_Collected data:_
────────────────

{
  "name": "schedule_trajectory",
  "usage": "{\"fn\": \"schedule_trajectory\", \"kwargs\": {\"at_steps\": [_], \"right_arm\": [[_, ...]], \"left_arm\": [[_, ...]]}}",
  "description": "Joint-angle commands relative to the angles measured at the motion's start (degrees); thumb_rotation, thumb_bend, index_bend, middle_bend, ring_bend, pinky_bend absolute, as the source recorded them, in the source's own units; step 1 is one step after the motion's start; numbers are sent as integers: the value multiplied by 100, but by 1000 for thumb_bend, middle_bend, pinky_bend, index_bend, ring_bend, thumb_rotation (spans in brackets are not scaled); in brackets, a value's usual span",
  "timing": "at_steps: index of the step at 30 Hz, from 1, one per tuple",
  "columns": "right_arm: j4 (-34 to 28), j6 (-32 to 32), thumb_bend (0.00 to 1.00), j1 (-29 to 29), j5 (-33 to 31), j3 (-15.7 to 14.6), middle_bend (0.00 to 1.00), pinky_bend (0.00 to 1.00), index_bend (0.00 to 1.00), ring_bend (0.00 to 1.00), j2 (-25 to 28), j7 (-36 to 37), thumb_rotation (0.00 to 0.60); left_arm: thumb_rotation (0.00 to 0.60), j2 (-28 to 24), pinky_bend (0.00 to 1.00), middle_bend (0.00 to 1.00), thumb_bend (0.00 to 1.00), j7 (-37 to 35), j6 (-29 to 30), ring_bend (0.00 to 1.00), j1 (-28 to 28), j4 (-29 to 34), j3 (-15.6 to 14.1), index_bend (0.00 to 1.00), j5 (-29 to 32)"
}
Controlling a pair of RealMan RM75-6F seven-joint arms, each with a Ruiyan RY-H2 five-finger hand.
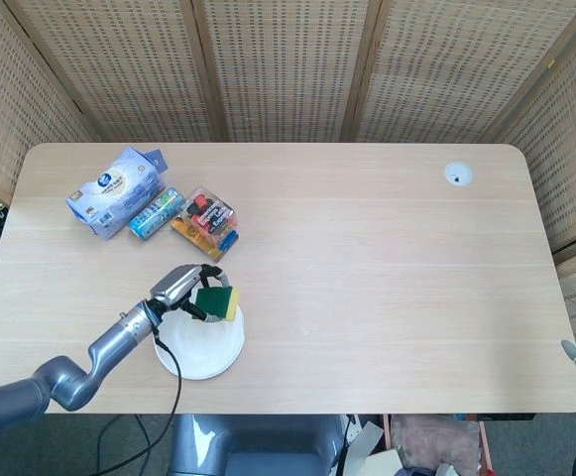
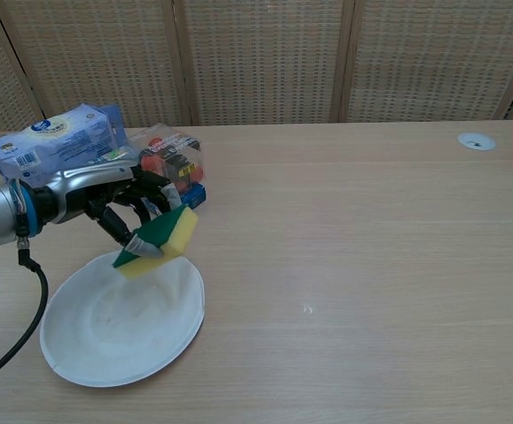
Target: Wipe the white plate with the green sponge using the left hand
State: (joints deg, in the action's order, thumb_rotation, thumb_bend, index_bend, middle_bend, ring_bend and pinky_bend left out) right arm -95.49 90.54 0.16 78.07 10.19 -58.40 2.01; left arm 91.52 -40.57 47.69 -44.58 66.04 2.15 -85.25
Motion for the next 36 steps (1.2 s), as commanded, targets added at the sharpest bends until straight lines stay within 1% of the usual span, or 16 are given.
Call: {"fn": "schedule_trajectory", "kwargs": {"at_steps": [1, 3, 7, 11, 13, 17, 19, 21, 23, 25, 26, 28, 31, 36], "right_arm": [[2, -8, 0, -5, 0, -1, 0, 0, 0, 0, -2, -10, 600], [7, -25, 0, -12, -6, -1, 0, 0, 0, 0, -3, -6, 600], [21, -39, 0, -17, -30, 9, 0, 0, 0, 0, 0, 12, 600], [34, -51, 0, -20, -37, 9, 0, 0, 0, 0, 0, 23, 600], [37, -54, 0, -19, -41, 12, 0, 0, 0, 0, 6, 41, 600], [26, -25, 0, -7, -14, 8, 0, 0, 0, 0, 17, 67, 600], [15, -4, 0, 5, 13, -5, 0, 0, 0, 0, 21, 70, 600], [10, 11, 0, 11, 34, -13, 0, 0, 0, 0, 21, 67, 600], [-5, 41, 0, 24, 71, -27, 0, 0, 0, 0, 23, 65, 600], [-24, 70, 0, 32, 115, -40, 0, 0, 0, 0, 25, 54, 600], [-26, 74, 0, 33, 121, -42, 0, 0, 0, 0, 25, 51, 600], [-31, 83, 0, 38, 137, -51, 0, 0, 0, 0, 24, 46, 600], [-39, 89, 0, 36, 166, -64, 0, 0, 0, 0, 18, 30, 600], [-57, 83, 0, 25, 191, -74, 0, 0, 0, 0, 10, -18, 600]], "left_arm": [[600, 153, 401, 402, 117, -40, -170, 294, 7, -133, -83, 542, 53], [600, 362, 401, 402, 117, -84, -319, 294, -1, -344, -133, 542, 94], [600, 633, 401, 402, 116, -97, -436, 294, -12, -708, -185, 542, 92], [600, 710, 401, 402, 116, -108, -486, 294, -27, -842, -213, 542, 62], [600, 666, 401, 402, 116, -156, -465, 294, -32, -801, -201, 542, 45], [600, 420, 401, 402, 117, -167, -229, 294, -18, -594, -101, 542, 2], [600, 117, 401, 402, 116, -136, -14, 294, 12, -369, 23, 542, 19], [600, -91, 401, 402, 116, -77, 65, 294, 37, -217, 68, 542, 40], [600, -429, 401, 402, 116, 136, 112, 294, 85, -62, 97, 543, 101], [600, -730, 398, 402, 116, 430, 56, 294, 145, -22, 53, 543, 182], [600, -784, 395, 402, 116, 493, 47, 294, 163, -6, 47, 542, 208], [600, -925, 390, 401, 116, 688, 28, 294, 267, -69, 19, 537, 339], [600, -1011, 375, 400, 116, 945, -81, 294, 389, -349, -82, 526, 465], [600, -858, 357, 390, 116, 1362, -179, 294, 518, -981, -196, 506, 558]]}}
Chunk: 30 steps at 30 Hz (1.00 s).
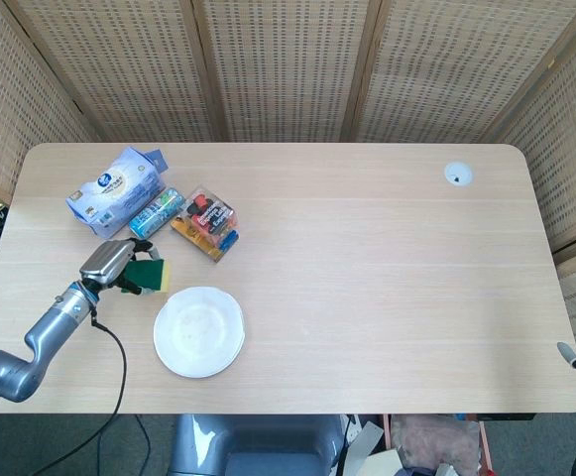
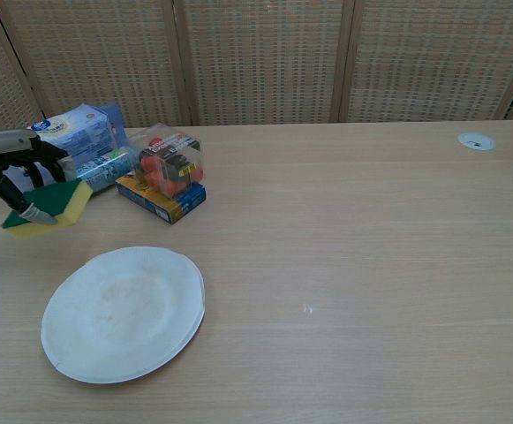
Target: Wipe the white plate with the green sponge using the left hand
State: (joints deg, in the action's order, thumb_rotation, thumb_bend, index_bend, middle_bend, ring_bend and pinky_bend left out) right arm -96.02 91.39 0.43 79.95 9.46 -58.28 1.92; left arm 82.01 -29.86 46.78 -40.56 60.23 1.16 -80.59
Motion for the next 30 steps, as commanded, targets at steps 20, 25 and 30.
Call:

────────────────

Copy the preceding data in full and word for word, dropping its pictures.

_Result for this task:_
{
  "name": "schedule_trajectory",
  "usage": "{\"fn\": \"schedule_trajectory\", \"kwargs\": {\"at_steps\": [_], \"right_arm\": [[_, ...]], \"left_arm\": [[_, ...]]}}",
  "description": "Joint-angle commands relative to the angles measured at the motion's start (degrees); thumb_rotation, thumb_bend, index_bend, middle_bend, ring_bend, pinky_bend absolute, as the source recorded them, in the source's own units; step 1 is one step after the motion's start; numbers are sent as integers: the value multiplied by 100, but by 1000 for thumb_bend, middle_bend, pinky_bend, index_bend, ring_bend, thumb_rotation (spans in brackets are not scaled); in brackets, a value's usual span",
  "timing": "at_steps: index of the step at 30 Hz, from 1, one per tuple",
  "columns": "right_arm: j4 (-34 to 28), j6 (-32 to 32), thumb_bend (0.00 to 1.00), j1 (-29 to 29), j5 (-33 to 31), j3 (-15.7 to 14.6), middle_bend (0.00 to 1.00), pinky_bend (0.00 to 1.00), index_bend (0.00 to 1.00), ring_bend (0.00 to 1.00), j2 (-25 to 28), j7 (-36 to 37), thumb_rotation (0.00 to 0.60); left_arm: thumb_rotation (0.00 to 0.60), j2 (-28 to 24), pinky_bend (0.00 to 1.00), middle_bend (0.00 to 1.00), thumb_bend (0.00 to 1.00), j7 (-37 to 35), j6 (-29 to 30), ring_bend (0.00 to 1.00), j1 (-28 to 28), j4 (-29 to 34), j3 (-15.6 to 14.1), index_bend (0.00 to 1.00), j5 (-29 to 32)"
}
Controlling a pair of RealMan RM75-6F seven-joint arms, each with a Ruiyan RY-H2 five-finger hand.
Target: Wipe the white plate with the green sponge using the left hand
State: (joints deg, in the action's order, thumb_rotation, thumb_bend, index_bend, middle_bend, ring_bend and pinky_bend left out) right arm -95.49 90.54 0.16 78.07 10.19 -58.40 2.01; left arm 91.52 -40.57 47.69 -44.58 66.04 2.15 -85.25
Motion for the next 36 steps (1.2 s), as commanded, targets added at the sharpest bends until straight lines stay within 1% of the usual span, or 16 are given.
Call: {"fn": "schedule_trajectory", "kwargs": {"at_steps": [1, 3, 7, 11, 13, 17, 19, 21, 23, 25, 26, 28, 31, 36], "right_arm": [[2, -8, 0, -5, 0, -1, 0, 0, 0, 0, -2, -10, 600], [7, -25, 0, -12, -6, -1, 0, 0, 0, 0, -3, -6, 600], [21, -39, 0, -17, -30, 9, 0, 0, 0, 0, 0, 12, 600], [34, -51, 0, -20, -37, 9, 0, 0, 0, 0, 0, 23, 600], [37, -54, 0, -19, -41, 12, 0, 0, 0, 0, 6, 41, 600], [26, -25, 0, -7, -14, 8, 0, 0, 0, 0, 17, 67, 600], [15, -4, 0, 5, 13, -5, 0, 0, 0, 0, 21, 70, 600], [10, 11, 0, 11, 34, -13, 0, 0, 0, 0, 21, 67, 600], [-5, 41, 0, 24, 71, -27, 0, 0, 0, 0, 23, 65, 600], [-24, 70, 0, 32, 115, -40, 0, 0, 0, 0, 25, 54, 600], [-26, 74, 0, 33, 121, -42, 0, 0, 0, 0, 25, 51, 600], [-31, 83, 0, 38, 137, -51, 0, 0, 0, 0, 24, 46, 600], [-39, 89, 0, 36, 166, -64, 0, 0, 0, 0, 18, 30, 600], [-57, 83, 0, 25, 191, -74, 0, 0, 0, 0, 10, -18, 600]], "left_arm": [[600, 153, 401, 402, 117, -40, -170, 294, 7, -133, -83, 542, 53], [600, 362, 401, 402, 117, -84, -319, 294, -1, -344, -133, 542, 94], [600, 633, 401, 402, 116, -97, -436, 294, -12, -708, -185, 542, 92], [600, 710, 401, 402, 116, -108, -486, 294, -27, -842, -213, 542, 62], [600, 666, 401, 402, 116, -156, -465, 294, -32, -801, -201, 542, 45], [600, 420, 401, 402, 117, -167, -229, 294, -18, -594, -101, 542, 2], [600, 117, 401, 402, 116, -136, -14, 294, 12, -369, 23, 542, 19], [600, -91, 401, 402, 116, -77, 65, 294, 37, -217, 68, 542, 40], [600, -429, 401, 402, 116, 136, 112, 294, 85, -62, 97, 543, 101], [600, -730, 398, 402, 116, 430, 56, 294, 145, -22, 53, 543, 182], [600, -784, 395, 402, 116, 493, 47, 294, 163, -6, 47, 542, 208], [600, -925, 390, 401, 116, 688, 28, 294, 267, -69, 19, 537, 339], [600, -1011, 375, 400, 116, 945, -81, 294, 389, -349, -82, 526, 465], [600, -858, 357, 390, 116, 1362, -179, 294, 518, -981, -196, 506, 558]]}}
Chunk: 30 steps at 30 Hz (1.00 s).
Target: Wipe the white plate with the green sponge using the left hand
State: (joints deg, in the action's order, thumb_rotation, thumb_bend, index_bend, middle_bend, ring_bend and pinky_bend left out) right arm -96.02 91.39 0.43 79.95 9.46 -58.28 1.92; left arm 82.01 -29.86 46.78 -40.56 60.23 1.16 -80.59
Motion for the next 30 steps, as commanded, targets at steps 20, 25 and 30.
Call:

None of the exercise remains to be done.